[Extracted information — start]

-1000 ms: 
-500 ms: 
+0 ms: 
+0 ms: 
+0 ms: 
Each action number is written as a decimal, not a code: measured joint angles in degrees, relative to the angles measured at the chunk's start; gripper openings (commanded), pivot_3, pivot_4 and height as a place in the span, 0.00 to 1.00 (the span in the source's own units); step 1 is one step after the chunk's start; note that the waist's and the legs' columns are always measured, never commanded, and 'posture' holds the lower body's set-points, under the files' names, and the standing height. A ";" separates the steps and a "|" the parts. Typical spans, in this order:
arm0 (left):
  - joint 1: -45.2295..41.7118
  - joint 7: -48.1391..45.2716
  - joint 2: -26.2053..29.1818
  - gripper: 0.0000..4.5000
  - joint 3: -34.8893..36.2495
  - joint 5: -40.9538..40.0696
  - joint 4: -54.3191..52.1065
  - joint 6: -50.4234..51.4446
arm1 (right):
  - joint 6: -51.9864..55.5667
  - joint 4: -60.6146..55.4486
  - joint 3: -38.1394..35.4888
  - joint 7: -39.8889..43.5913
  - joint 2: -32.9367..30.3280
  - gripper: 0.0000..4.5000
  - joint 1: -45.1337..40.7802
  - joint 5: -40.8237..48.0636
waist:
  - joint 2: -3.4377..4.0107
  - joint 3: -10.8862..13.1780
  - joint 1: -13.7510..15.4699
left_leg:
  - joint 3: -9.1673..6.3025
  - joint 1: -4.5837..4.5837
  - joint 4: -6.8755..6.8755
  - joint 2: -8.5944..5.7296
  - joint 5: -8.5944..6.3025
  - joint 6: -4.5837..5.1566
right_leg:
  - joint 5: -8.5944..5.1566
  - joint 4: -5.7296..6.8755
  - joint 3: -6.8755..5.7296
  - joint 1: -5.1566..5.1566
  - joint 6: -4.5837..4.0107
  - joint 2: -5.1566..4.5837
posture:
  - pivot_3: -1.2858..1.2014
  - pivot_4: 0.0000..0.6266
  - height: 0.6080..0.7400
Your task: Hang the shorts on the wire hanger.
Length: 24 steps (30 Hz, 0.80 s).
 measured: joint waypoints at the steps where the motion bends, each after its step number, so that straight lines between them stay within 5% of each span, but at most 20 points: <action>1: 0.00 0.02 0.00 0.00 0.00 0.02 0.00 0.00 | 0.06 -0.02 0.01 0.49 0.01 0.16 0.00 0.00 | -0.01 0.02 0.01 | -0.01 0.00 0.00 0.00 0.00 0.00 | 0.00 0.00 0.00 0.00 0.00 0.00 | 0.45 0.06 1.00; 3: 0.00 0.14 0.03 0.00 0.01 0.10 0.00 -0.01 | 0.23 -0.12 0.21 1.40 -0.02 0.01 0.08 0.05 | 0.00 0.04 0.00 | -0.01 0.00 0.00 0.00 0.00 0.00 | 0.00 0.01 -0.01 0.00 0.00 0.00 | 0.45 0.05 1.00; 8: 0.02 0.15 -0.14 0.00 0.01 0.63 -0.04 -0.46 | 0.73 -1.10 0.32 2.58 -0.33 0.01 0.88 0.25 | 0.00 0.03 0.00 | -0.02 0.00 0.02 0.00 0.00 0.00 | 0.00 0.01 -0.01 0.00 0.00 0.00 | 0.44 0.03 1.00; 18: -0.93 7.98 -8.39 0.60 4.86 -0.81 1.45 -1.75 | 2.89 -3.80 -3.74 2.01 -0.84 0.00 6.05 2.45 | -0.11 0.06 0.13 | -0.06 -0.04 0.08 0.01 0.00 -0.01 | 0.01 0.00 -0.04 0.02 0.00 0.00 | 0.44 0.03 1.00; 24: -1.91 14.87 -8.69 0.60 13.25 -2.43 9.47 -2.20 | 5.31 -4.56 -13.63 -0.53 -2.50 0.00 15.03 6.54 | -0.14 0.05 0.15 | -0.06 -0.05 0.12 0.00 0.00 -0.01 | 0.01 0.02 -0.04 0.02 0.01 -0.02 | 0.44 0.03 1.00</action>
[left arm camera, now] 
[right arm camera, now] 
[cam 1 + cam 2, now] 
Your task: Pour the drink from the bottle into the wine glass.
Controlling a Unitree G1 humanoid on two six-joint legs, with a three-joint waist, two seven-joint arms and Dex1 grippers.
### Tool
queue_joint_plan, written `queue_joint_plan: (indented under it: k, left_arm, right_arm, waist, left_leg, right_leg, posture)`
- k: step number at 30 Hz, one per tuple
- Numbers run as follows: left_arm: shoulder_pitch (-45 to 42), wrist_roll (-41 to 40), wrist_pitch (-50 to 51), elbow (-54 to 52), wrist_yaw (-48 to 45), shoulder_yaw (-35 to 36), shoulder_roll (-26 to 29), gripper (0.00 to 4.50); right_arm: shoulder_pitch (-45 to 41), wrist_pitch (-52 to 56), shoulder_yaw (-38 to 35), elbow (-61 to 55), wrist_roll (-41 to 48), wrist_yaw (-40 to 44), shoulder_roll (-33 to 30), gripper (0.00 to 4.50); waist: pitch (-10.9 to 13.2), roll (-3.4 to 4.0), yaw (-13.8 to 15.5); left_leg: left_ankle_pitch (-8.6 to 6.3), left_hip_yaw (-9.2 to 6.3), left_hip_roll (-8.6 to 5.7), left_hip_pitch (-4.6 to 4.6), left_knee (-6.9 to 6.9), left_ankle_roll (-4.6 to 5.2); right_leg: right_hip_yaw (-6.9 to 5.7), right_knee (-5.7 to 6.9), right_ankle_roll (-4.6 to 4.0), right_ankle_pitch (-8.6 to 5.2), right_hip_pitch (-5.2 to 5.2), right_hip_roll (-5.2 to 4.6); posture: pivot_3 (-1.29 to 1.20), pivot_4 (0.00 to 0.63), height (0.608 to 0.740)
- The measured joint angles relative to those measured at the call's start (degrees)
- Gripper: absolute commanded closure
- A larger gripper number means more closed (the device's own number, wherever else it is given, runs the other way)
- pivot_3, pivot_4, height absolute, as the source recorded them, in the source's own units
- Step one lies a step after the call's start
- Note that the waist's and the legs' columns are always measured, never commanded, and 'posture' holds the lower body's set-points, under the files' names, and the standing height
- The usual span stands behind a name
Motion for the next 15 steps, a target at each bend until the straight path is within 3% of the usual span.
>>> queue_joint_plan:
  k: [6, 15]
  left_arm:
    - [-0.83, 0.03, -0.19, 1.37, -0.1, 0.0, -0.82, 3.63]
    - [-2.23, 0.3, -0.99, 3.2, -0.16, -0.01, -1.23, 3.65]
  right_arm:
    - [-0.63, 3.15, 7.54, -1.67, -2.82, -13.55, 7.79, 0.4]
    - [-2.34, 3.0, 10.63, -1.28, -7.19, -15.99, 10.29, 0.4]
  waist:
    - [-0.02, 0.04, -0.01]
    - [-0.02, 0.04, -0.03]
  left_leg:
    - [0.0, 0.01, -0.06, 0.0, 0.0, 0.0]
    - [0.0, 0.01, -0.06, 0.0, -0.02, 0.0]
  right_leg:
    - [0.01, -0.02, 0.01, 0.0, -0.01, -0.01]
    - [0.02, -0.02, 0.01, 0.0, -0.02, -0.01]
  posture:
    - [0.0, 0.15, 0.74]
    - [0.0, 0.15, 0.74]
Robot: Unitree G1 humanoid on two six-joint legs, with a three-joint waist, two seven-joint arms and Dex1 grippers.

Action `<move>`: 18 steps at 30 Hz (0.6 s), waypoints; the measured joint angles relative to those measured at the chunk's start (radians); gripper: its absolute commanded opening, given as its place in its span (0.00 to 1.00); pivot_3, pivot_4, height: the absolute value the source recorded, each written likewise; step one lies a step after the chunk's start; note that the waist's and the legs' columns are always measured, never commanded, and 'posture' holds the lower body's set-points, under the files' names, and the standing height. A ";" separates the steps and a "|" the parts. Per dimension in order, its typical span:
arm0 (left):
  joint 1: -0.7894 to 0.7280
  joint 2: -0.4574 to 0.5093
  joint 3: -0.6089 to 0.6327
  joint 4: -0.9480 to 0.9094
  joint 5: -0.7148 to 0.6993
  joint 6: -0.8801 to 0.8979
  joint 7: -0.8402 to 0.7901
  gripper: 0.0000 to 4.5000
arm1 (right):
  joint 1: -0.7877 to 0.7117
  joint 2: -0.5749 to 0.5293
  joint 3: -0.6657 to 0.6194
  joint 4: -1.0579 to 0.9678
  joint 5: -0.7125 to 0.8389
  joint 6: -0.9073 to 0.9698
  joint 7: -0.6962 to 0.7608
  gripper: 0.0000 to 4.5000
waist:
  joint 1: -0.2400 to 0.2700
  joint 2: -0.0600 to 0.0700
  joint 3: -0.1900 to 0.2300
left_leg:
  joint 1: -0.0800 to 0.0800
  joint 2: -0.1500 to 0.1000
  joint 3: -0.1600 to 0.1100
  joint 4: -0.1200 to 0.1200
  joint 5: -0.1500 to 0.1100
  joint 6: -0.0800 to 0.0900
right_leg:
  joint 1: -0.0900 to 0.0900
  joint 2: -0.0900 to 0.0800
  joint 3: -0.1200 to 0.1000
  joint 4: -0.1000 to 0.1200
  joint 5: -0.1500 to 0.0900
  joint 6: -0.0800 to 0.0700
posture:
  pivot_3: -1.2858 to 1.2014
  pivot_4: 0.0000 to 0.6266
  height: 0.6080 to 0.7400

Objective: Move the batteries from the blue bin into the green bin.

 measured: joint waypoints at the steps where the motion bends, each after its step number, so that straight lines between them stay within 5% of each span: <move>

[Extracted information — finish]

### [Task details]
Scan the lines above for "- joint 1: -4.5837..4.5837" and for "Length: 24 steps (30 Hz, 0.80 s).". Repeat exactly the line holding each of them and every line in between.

### [Response box]
  - joint 1: -4.5837..4.5837
  - joint 4: -6.8755..6.8755
  - joint 2: -8.5944..5.7296
  - joint 5: -8.5944..6.3025
  - joint 6: -4.5837..5.1566
right_leg:
  - joint 5: -8.5944..5.1566
  - joint 4: -5.7296..6.8755
  - joint 3: -6.8755..5.7296
  - joint 1: -5.1566..5.1566
  - joint 6: -4.5837..4.0107
  - joint 2: -5.1566..4.5837
posture:
  - pivot_3: -1.2858..1.2014
  - pivot_4: 0.0000..0.6266
  - height: 0.6080..0.7400
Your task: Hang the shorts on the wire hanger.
Length: 24 steps (30 Hz, 0.80 s).

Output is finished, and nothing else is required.